Kaley Carlyle, de 28 años, había estado rescatando perros a tiempo parcial durante cinco años antes de que se encontrara con Chupey como un cachorro recién nacido en octubre de 2018.

Kayley, de Georgia, EEUU, explico: "Una mujer que anteriormente me había traído una camada de cachorros con convulsiones volvió a mí con otra de tres cachorros: dos estaban sanos y uno era realmente diferente y se veía un poco como un lobo"

"Tuve que hacer un trato con la señora, ella esterilizaba a la madre de la camada y a cambio yo me quedaba el cachorro que era diferente a los demás, que era Chupey".

"No pudimos descubrir qué le pasaba al principio, tenía una apariencia física diferente a la mayoría de los perros porque no tiene pelo, tiene las orejas al revés, tiene los ojos pequeños y brillantes y, por supuesto, sus dientes siempre están a la vista".

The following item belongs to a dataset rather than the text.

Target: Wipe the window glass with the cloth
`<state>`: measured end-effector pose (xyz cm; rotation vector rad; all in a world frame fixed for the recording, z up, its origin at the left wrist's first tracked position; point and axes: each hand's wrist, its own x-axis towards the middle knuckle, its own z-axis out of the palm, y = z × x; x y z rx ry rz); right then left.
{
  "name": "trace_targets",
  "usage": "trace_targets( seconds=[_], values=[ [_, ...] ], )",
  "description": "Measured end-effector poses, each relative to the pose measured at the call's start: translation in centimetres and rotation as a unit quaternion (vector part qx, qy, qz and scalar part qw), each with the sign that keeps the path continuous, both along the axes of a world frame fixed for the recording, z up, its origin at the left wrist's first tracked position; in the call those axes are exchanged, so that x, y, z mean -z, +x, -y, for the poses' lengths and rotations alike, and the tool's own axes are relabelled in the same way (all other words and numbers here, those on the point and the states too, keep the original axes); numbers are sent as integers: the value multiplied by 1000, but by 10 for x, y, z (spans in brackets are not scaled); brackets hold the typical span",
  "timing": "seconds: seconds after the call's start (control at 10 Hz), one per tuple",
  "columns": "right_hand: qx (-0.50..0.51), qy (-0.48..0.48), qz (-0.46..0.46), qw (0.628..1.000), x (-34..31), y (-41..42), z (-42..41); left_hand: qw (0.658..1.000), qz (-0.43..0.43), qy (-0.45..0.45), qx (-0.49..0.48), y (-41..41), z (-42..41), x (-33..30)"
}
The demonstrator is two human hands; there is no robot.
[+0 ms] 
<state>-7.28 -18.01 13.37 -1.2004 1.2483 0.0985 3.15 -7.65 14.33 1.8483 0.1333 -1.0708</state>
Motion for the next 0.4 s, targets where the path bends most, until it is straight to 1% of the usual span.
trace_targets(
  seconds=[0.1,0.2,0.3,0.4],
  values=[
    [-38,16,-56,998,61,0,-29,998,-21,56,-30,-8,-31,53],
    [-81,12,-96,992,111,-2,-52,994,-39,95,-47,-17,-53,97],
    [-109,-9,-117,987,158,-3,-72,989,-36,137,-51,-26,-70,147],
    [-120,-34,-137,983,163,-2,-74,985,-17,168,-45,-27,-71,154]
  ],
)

"Resultó que tenía problemas hepáticos graves, lo que lo agotaba todo el tiempo e incluso dormía alrededor de 23 horas al día".

Chupey ahora está feliz y saludable después de recibir alimentos especiales para ayudarlo con sus problemas hepáticos.

Debido a su falta de pelaje, tiene que usar protector solar cuando hace calor y tiene una variedad de atuendos cuando hace frío para mantenerlo caliente.

Una prueba especial de ADN de perro demostró que es un cruce de pitbull y rottweiler amante de la diversión. Este perro único ha acumulado miles de fanáticos en las redes sociales por su sonrisa constante.